Which lines of the entries contain the string "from"? Please find them and copy them.

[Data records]
·····

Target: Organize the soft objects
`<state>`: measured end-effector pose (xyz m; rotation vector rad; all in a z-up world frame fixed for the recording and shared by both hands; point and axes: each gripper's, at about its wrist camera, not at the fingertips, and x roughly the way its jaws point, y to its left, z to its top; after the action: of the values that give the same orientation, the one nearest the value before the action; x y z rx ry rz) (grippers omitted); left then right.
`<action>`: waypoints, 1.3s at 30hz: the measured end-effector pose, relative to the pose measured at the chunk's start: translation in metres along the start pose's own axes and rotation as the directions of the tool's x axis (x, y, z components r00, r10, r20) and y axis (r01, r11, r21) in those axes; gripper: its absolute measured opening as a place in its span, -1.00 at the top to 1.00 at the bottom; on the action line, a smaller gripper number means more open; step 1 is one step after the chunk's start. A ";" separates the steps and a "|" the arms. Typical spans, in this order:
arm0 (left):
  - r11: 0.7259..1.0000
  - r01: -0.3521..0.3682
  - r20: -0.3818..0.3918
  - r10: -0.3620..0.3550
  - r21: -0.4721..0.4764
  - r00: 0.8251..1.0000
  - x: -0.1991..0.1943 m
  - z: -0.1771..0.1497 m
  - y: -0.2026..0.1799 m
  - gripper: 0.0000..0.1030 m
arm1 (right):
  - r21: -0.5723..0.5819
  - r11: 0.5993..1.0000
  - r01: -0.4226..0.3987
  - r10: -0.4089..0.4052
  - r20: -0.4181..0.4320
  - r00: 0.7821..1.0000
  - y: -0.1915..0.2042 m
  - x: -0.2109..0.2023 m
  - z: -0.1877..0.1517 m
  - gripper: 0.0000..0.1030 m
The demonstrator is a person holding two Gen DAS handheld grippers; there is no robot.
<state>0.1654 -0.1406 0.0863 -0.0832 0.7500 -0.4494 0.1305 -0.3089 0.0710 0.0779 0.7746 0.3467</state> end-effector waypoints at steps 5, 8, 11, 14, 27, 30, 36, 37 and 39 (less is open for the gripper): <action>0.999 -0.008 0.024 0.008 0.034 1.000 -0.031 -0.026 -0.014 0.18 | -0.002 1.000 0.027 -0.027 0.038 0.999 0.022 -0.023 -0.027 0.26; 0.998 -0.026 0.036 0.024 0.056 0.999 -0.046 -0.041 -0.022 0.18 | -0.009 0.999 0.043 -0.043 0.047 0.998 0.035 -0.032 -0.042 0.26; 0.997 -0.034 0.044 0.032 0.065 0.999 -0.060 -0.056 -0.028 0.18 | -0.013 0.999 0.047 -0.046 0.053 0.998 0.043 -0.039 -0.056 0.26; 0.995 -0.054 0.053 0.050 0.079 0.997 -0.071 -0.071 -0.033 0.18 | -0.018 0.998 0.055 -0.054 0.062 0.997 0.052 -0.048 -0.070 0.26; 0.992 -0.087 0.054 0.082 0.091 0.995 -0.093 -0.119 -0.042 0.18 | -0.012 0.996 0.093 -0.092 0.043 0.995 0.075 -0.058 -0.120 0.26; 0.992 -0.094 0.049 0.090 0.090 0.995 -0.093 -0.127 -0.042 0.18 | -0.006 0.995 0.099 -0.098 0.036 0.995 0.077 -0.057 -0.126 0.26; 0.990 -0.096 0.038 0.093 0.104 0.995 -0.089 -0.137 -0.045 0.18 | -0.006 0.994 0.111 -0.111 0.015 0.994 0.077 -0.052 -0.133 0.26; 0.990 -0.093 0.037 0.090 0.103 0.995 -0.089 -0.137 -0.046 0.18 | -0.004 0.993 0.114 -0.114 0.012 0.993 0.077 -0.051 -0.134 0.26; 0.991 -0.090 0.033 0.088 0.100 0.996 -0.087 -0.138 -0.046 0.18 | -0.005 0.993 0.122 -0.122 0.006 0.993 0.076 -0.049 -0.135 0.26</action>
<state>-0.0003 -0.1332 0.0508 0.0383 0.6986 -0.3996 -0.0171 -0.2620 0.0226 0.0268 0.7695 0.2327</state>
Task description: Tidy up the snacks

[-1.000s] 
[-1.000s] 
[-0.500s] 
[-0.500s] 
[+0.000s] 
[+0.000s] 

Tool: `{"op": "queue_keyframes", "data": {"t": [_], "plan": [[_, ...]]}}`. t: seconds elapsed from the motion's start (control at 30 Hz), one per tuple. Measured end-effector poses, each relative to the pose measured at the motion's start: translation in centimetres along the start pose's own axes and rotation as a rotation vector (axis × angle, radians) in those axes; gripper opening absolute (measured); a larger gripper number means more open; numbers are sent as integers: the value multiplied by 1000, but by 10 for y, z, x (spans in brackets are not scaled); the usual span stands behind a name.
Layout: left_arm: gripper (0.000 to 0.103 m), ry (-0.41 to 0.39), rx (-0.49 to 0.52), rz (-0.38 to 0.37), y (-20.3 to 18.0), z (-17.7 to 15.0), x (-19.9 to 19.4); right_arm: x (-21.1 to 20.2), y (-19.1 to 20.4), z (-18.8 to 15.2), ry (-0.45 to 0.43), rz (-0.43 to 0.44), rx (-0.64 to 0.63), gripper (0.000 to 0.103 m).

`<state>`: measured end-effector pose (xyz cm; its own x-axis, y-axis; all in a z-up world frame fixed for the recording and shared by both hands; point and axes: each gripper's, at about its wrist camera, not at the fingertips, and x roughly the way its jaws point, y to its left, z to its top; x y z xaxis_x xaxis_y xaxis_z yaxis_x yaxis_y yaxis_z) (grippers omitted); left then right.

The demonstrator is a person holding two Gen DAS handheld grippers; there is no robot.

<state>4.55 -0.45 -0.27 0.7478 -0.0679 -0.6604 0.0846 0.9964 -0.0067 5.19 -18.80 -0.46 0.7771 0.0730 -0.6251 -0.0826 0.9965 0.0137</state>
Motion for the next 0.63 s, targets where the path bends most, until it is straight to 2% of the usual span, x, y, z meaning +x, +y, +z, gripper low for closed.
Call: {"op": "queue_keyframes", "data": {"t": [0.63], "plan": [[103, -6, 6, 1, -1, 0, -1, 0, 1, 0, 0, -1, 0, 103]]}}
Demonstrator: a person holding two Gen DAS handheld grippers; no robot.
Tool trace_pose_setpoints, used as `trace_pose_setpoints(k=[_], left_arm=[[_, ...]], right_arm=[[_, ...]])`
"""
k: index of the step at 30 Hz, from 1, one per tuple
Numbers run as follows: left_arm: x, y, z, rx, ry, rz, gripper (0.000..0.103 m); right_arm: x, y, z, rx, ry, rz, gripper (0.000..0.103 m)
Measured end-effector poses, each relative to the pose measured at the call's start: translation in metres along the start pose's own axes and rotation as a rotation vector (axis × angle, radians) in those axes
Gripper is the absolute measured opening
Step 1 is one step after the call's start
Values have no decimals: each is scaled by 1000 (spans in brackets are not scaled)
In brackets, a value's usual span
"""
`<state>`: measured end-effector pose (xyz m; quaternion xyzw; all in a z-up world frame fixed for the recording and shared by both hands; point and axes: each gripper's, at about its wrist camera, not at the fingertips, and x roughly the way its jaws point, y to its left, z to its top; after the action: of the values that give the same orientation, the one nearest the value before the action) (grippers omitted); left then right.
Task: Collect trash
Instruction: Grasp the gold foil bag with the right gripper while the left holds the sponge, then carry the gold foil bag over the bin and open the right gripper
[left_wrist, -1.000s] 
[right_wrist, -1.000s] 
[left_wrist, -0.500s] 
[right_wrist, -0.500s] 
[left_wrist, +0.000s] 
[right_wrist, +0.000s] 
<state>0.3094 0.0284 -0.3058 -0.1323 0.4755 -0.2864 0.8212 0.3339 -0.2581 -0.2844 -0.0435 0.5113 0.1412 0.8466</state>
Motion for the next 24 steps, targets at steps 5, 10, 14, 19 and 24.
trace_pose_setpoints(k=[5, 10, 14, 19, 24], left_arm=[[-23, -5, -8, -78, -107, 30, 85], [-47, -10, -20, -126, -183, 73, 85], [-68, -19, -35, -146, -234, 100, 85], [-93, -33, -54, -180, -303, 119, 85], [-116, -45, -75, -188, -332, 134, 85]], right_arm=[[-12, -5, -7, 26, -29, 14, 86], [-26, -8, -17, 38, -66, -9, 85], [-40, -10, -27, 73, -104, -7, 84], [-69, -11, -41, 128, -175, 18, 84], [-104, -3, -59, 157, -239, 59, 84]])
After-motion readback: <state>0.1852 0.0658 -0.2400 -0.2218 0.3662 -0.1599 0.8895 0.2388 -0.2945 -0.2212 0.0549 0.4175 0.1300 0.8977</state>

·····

- **Your solution**:
Tool: `{"op": "queue_keyframes", "data": {"t": [_], "plan": [[_, ...]]}}`. t: seconds elapsed from the motion's start (control at 30 Hz), one per tuple. Measured end-effector poses, each relative to the pose measured at the motion's start: translation in centimetres along the start pose's own axes and rotation as a rotation vector (axis × angle, radians) in those axes; gripper opening absolute (measured); a larger gripper number means more open; numbers are sent as integers: the value multiplied by 1000, but by 10 for y, z, x (spans in brackets are not scaled); the usual span stands behind a name.
k: index of the step at 30 Hz, from 1, one per tuple

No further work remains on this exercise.